Look through the records below for the line with "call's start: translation" and the line with "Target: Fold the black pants", then return those lines and all lines between, exactly.
======== Data shown
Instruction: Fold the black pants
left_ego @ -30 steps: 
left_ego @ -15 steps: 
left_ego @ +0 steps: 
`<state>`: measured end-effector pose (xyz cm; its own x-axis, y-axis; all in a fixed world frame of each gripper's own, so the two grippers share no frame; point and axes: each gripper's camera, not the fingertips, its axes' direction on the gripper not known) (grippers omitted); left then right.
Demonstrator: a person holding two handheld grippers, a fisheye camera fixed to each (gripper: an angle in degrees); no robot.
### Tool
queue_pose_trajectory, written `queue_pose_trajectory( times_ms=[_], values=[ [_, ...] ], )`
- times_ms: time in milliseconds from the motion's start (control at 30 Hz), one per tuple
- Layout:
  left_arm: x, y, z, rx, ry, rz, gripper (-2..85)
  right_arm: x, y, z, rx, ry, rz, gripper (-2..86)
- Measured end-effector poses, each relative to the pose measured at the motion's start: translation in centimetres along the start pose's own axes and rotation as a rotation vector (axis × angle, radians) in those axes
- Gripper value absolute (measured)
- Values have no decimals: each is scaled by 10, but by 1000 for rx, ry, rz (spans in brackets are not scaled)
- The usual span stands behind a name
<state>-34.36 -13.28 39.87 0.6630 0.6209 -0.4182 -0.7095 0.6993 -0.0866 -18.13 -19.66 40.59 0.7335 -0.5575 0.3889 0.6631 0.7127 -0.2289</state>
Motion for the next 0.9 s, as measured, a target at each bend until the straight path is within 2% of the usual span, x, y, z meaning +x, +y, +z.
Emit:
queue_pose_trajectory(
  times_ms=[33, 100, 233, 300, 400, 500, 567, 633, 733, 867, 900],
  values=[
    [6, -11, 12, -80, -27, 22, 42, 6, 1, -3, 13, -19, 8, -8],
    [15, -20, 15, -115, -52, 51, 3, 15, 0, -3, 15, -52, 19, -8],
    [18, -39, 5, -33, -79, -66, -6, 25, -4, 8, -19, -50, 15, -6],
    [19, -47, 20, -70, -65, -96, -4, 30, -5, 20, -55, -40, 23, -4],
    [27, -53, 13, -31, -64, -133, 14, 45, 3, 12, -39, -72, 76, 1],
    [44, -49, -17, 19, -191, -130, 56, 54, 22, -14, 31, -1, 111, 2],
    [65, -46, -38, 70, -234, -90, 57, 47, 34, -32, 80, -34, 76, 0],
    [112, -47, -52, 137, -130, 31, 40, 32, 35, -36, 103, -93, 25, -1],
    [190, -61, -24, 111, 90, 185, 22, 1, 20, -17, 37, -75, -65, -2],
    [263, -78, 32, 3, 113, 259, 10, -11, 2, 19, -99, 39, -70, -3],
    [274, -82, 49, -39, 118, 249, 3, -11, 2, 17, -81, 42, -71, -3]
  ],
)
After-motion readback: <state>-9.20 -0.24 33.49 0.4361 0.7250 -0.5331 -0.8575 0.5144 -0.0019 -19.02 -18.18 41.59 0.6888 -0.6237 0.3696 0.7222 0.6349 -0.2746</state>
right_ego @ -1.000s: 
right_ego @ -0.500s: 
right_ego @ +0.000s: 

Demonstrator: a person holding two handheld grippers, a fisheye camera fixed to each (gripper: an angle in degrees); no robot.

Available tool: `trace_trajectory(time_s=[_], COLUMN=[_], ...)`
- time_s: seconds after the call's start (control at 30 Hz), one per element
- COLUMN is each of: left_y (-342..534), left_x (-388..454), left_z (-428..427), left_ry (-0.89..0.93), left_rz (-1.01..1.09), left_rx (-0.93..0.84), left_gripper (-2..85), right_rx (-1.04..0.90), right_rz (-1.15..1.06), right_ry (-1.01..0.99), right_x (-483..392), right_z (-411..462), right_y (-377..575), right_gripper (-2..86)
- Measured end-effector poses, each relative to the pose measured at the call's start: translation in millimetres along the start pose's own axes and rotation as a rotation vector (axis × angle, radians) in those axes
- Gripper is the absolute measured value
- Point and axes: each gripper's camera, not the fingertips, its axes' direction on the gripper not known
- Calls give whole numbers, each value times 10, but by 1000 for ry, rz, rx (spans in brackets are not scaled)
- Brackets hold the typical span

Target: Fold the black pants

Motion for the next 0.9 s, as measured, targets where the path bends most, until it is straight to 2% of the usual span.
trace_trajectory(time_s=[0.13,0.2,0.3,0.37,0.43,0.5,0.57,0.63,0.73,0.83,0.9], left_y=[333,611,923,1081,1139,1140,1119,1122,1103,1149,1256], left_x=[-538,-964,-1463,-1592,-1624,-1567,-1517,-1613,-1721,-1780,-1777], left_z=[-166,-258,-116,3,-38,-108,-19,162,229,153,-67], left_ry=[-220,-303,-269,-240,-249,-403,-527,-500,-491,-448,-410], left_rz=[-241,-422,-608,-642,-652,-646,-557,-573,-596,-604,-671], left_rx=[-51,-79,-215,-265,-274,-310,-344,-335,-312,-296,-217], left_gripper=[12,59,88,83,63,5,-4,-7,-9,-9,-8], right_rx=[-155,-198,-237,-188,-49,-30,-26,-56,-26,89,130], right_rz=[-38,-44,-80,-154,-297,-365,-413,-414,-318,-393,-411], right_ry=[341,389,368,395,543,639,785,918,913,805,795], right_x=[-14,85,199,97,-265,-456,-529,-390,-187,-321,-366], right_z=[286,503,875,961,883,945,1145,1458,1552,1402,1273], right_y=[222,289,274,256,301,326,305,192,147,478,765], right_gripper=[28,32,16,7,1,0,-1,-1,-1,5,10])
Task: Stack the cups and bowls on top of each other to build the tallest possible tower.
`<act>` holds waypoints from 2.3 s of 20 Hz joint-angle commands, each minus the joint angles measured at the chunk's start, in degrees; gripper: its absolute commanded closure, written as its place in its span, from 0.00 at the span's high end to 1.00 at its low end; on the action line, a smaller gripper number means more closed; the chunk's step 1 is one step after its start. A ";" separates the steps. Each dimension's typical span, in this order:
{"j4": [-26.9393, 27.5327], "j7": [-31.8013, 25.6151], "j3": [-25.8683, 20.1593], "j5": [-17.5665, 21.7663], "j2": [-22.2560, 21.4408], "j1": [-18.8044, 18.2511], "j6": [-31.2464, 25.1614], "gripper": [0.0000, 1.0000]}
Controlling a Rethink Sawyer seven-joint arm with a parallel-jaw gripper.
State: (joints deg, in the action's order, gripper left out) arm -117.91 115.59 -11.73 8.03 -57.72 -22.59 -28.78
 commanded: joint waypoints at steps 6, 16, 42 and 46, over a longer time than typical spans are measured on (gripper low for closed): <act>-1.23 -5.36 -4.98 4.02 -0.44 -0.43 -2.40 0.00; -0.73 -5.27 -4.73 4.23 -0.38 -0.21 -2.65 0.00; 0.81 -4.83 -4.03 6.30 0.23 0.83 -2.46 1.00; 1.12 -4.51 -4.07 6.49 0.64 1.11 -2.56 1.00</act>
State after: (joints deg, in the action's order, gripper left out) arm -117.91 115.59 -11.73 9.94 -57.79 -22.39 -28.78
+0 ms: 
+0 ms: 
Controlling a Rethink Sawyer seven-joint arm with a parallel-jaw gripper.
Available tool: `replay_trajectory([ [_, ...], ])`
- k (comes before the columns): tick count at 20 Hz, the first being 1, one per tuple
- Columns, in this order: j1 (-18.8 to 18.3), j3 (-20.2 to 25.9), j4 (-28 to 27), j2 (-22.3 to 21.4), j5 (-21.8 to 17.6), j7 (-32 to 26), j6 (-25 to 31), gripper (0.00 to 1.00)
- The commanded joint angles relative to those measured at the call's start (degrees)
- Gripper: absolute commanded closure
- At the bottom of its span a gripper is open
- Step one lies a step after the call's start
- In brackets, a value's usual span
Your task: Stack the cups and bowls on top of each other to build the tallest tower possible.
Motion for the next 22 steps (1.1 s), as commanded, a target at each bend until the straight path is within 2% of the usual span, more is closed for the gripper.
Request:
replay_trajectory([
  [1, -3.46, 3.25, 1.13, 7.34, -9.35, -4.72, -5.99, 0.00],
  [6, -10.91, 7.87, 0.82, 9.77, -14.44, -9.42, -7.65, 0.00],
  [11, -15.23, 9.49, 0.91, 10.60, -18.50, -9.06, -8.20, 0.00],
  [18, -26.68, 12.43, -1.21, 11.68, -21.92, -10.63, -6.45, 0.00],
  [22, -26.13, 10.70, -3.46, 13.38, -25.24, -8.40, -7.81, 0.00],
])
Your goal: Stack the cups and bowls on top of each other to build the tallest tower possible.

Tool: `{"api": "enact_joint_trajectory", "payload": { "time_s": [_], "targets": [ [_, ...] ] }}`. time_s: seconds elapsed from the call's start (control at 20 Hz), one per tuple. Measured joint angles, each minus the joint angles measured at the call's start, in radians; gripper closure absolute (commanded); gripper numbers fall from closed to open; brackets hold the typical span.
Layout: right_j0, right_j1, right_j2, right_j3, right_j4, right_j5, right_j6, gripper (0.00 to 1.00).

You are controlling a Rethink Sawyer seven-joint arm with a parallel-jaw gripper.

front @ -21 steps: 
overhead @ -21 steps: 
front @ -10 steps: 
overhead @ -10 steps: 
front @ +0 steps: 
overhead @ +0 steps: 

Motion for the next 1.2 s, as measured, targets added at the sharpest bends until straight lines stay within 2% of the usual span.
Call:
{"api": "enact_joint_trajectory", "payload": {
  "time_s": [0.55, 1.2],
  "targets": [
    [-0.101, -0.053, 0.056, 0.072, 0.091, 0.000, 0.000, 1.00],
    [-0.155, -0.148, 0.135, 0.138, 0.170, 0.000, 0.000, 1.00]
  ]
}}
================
■ **Worked solution**
- Measured end-effector poses, each relative to the pose measured at the call's start: translation in millimetres along the start pose's own axes and rotation as a rotation vector (axis × angle, radians) in those axes
- Gripper is the absolute measured value
- Point and axes: each gripper's camera, not the fingertips, its axes' direction on the gripper not known
- Calls give whole numbers, each value times 10, but by 1000 for ry, rz, rx (spans in brackets are not scaled)
- Brackets hold the typical span

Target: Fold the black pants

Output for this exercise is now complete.